Dataset entries
------------------------

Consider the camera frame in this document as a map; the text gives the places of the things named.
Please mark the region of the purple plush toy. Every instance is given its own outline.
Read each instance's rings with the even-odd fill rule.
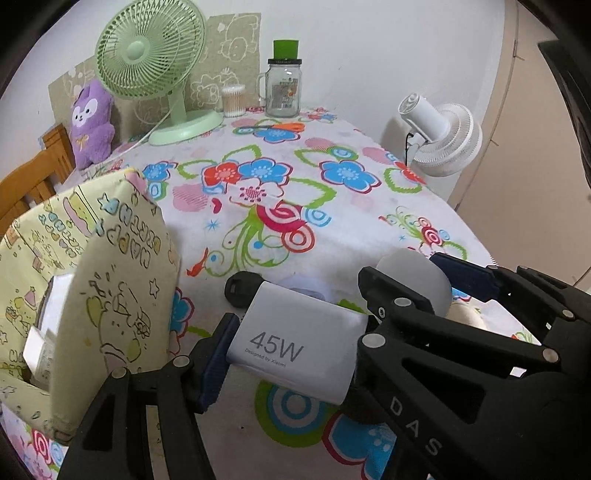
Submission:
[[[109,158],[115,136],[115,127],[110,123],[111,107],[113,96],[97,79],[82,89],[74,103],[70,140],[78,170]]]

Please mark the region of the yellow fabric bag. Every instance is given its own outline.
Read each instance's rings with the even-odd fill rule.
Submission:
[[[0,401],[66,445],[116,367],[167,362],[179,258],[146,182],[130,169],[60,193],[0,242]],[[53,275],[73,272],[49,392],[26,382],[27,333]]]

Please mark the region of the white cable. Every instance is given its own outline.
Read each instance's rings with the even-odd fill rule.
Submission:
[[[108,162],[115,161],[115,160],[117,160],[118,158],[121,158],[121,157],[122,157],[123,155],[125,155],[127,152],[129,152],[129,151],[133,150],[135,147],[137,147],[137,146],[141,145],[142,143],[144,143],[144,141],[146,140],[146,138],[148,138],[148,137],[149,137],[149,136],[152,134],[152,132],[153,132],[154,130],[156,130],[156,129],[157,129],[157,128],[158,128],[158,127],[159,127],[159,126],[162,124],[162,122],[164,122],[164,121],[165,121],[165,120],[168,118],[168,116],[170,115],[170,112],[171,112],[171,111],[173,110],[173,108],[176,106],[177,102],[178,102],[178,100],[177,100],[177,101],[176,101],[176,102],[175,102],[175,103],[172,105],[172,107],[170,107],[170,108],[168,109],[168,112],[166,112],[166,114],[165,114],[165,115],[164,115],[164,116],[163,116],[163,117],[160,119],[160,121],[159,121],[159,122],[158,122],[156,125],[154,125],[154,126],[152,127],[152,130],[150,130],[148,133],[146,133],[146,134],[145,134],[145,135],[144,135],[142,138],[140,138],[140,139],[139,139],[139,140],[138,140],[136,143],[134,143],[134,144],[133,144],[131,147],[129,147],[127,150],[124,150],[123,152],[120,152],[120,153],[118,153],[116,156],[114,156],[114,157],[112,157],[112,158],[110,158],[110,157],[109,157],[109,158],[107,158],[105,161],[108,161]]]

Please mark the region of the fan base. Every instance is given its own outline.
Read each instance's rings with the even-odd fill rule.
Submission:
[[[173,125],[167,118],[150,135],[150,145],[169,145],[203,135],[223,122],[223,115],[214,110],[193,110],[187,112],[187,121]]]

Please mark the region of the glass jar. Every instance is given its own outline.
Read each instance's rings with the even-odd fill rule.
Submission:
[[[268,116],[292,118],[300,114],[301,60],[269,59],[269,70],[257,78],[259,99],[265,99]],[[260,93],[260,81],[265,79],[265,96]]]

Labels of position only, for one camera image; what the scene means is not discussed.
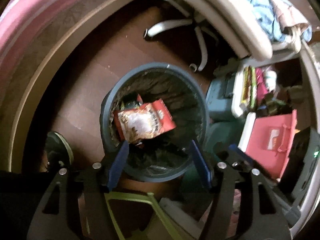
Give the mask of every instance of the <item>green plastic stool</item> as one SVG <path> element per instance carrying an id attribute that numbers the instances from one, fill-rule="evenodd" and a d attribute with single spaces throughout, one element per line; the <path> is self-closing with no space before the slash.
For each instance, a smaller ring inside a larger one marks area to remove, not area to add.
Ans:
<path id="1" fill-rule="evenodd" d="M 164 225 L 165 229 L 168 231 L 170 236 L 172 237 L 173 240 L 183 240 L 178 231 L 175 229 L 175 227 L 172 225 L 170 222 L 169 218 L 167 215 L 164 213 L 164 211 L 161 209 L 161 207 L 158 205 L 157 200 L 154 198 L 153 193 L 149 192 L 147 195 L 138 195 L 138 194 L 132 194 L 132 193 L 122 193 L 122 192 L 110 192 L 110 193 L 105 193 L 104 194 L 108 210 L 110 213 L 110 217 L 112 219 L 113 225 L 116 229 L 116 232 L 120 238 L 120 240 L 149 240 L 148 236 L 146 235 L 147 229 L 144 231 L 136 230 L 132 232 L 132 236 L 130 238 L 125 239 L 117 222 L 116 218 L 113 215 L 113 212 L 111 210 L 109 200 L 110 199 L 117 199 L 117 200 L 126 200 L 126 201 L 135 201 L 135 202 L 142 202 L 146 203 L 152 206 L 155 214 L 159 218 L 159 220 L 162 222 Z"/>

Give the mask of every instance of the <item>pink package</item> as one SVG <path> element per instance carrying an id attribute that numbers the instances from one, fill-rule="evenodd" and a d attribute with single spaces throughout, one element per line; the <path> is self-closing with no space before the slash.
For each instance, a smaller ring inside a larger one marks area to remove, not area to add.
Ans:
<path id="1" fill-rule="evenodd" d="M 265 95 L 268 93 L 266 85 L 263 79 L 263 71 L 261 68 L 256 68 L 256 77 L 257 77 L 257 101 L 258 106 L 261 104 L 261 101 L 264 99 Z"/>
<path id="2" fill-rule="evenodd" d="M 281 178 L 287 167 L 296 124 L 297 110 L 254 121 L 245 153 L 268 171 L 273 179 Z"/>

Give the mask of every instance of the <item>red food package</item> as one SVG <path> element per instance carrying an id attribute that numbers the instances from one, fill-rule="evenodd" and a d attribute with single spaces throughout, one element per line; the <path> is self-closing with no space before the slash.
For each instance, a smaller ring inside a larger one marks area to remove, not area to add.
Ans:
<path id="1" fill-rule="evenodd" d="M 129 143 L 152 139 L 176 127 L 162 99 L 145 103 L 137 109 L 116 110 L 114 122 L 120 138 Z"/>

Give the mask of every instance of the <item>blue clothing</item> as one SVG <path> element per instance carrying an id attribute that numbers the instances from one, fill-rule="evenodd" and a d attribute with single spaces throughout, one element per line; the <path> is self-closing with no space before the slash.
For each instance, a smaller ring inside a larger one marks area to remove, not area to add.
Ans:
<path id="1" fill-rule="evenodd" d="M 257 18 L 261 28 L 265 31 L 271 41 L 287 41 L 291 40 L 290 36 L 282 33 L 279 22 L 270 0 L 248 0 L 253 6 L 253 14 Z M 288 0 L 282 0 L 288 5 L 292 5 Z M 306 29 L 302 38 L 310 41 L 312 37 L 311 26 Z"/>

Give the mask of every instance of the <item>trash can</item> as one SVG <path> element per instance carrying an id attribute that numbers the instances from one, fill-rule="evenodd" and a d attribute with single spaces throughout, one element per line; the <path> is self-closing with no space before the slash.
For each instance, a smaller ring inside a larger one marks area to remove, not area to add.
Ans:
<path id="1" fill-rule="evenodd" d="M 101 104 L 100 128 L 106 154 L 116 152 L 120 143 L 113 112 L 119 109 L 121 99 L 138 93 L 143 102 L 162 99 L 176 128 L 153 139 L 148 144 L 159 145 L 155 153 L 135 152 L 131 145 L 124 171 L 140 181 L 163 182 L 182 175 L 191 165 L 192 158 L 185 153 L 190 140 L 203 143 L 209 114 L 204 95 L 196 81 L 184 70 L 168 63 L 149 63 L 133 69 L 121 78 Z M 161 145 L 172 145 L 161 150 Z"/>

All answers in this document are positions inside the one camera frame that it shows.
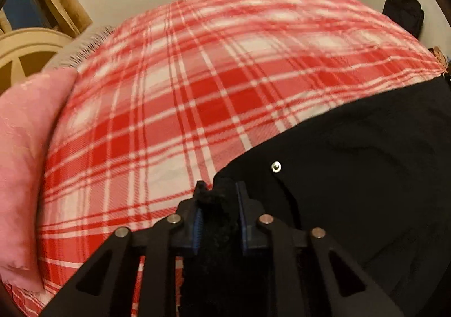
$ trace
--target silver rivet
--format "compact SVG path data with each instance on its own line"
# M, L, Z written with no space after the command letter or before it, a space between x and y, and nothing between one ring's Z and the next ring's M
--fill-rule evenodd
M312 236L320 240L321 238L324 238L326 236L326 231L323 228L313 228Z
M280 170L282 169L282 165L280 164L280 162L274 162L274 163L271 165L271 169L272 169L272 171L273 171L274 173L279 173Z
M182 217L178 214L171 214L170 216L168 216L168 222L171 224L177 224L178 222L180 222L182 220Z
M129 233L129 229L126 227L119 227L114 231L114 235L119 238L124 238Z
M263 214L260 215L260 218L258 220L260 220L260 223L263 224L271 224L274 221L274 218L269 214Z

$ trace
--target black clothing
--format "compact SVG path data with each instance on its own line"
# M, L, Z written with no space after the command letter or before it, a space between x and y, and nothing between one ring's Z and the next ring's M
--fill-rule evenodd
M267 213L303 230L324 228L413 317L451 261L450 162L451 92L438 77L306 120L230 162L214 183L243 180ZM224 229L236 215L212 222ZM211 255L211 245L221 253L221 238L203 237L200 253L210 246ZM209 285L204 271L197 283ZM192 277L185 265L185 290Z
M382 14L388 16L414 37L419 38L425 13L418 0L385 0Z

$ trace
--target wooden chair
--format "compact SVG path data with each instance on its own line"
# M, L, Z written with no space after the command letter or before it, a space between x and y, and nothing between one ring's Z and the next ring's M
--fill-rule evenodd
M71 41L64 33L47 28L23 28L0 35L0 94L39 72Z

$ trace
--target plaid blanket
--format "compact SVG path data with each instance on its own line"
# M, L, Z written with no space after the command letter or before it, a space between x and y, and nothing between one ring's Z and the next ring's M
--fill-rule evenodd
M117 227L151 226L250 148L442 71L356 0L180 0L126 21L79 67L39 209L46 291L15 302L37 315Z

------------------------

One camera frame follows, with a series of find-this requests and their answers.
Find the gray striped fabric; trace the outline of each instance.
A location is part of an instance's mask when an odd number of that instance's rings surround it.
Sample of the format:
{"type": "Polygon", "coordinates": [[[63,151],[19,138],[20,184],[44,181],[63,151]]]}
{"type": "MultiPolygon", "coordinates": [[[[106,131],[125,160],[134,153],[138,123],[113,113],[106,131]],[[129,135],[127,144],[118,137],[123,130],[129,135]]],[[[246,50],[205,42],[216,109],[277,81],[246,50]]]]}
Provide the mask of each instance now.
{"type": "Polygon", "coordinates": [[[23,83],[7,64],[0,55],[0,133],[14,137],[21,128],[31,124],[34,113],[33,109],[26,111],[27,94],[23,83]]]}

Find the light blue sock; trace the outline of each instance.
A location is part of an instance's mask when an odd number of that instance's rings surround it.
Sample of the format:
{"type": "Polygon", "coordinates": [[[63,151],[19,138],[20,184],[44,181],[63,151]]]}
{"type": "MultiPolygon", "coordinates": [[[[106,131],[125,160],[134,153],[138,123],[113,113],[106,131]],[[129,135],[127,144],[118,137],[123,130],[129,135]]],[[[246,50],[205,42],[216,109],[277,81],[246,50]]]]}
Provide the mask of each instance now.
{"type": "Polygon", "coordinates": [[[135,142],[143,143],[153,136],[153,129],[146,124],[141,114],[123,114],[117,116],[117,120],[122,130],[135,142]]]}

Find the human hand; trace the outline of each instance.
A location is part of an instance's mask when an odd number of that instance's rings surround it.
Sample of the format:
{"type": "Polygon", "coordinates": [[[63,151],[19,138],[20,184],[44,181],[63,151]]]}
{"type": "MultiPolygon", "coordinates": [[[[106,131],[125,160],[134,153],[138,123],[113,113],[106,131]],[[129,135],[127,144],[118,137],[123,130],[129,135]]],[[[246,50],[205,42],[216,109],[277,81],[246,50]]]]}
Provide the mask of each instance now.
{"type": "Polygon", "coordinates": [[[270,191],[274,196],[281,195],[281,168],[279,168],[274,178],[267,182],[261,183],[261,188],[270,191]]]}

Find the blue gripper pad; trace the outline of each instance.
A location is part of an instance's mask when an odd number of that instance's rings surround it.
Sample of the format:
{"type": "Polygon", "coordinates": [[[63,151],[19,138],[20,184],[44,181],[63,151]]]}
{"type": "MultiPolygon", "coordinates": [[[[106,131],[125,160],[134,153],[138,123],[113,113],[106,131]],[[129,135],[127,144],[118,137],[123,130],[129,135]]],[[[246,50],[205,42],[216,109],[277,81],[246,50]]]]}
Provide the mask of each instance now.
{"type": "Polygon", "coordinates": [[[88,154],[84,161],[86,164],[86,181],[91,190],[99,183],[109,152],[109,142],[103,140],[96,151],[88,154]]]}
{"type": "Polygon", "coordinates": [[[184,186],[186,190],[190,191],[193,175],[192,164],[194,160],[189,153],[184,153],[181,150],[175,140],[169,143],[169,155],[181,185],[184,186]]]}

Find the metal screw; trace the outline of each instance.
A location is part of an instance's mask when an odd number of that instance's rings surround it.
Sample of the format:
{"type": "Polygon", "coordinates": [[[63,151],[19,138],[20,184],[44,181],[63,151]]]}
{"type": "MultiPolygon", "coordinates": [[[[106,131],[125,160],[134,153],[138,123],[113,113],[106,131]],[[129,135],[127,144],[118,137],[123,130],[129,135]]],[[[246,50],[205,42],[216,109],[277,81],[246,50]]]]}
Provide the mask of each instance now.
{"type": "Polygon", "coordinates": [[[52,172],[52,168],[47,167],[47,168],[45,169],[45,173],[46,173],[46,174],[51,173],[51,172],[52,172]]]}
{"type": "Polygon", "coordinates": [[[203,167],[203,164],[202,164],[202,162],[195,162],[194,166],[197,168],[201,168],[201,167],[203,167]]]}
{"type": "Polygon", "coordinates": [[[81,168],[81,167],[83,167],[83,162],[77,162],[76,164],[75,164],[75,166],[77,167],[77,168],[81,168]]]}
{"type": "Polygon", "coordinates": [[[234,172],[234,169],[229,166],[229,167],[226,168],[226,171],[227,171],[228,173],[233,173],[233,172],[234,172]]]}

------------------------

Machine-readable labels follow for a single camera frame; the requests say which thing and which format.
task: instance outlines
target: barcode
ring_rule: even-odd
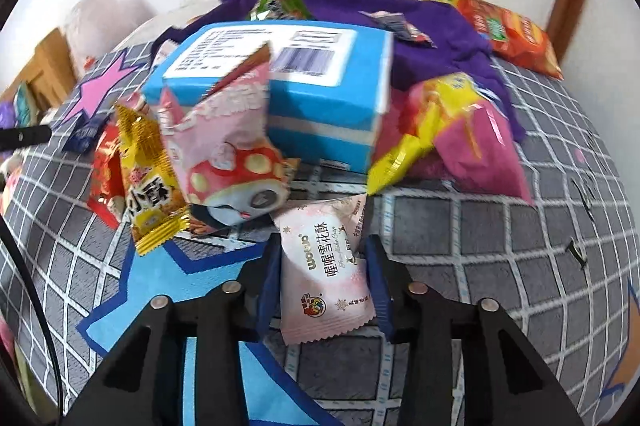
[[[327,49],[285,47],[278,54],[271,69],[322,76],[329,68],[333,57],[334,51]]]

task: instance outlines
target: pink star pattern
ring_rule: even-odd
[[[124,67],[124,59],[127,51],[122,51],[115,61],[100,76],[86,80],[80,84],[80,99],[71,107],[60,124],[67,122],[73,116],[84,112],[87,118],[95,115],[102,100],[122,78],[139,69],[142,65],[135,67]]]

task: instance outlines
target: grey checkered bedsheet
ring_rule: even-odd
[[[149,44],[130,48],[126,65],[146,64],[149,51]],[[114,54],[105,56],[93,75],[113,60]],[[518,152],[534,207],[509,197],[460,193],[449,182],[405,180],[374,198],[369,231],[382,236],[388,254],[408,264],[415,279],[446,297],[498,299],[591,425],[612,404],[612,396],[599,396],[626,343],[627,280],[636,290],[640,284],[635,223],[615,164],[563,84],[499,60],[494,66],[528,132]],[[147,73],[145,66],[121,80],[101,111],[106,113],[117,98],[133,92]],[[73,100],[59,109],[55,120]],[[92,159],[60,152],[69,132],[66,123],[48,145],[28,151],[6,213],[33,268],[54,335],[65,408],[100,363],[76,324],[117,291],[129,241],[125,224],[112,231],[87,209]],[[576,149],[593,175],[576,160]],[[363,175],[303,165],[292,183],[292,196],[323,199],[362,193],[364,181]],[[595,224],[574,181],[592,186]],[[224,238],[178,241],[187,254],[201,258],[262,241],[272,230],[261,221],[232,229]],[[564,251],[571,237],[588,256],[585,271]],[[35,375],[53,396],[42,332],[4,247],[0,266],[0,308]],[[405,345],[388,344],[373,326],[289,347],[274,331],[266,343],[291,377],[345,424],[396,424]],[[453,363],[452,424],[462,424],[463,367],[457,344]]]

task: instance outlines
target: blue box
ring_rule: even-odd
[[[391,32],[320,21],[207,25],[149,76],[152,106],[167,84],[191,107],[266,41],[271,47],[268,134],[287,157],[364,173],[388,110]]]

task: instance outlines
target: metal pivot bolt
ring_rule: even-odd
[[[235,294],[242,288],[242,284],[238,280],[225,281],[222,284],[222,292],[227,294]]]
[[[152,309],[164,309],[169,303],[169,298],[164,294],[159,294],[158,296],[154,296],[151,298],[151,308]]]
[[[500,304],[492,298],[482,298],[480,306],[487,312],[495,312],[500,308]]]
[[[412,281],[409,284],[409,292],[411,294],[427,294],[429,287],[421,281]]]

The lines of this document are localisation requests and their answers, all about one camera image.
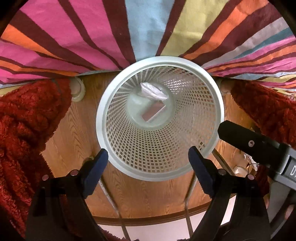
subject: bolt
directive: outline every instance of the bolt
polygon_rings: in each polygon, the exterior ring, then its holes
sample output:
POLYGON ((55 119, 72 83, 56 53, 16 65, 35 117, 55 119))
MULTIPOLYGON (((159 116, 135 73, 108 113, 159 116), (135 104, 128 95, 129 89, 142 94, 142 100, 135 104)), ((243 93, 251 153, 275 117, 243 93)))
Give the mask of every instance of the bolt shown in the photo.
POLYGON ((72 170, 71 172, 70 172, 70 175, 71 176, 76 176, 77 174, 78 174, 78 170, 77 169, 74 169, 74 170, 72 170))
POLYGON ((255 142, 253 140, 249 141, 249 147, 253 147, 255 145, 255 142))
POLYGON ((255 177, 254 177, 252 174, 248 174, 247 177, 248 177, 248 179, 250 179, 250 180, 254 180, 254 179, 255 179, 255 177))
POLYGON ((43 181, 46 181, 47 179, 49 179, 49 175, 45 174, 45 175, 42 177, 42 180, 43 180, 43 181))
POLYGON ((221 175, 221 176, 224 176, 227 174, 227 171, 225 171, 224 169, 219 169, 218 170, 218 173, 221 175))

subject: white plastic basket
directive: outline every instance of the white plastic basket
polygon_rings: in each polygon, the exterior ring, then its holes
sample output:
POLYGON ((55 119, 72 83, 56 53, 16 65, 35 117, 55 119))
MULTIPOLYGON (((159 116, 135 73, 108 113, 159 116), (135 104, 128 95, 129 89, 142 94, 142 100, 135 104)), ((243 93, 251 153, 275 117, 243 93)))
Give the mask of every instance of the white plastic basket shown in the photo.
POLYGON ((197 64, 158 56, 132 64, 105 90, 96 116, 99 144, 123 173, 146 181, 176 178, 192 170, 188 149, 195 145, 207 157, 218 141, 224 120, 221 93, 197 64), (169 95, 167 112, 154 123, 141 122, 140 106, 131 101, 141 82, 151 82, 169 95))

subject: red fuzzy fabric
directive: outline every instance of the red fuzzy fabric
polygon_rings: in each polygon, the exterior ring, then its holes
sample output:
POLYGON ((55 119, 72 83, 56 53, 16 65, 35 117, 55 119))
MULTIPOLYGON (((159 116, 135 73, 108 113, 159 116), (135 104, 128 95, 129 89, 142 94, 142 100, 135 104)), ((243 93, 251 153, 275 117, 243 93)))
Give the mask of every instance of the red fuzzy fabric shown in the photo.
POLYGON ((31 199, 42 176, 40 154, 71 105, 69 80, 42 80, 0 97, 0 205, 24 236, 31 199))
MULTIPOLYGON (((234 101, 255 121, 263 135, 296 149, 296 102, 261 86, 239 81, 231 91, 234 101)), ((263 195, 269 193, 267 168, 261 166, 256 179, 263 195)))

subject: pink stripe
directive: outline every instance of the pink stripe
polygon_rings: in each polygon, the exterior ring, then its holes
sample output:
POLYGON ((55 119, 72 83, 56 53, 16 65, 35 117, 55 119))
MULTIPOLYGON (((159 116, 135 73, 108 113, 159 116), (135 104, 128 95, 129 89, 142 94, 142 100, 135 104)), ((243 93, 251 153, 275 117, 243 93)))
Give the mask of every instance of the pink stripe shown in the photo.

------------------------

§ **Exercise**: For each line in the records that holds "target", show that line as it stands.

§ **Task response**:
--target silver rivet
--target black clothing
--target wooden chair
--target plaid blanket
target: barcode
target: pink star pattern
target: grey checkered bedsheet
target: blue box
target: metal pivot bolt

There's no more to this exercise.